I locally disabled these to see to get the run above.

mjp41 added a comment.Feb 2 2021, 9:36 AM

Just to follow up. The tests for the ExecutionEngine as far as I can see do not run on Windows. Getting tests for the ExecutionEngine working on Windows seems like a larger undertaking, than I can currently do, and would require checking a lot of code I am not familiar with. My limited experiment seems to imply the changes I have made would help with making the MLIR execution engine work on Windows.

@rengolin, can you merge as is?

@rengolin, can you merge as is?

I'm happy merging it as is. @mehdi_amini any further concerns?

LG, my previous comment was more aspirational, I didn't intend to hold this revision :)

LG, my previous comment was more aspirational, I didn't intend to hold this revision :)

Awesome, thanks!

This revision was automatically updated to reflect the committed changes.

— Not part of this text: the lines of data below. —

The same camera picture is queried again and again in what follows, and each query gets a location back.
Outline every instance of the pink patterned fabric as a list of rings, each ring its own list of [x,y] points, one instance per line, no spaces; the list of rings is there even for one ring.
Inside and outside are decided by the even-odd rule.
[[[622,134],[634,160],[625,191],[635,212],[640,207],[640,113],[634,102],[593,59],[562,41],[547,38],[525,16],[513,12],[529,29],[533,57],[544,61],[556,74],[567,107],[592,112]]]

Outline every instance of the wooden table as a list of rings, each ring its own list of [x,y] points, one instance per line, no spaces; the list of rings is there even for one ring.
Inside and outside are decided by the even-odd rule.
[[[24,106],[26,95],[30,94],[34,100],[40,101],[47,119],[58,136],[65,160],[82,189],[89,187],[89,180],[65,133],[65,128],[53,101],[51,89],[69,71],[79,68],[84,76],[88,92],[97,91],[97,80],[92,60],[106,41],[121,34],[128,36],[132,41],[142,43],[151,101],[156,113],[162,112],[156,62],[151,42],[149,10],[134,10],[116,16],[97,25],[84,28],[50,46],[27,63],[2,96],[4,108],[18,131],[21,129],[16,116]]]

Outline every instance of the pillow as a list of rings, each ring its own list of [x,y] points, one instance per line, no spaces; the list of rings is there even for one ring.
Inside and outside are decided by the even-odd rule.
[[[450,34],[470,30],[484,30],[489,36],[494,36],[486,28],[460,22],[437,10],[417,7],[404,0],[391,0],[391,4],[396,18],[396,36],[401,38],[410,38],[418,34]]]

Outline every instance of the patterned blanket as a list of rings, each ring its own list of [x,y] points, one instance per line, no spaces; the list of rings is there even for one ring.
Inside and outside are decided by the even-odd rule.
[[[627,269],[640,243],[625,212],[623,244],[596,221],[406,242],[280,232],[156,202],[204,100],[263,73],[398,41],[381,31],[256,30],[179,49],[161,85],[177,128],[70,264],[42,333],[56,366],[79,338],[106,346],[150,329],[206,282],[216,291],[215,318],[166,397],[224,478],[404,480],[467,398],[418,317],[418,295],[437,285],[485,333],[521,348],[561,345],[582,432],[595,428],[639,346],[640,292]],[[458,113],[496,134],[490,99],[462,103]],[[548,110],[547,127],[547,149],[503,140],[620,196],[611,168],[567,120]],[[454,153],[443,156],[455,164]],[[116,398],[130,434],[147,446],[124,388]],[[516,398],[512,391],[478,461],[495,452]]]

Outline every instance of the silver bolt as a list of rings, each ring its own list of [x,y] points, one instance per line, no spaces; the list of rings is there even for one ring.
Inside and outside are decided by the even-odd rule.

It looks like this broke the windows mlir bot. Please revert it or fix it ASAP:

http://lab.llvm.org:8011/#/builders/13/builds/4013

It looks like this broke the windows mlir bot. Please revert it or fix it ASAP:

http://lab.llvm.org:8011/#/builders/13/builds/4013

It's a 2017 bug fixed in the 2019 version.

Sorry about that. We're working on a fix, thanks!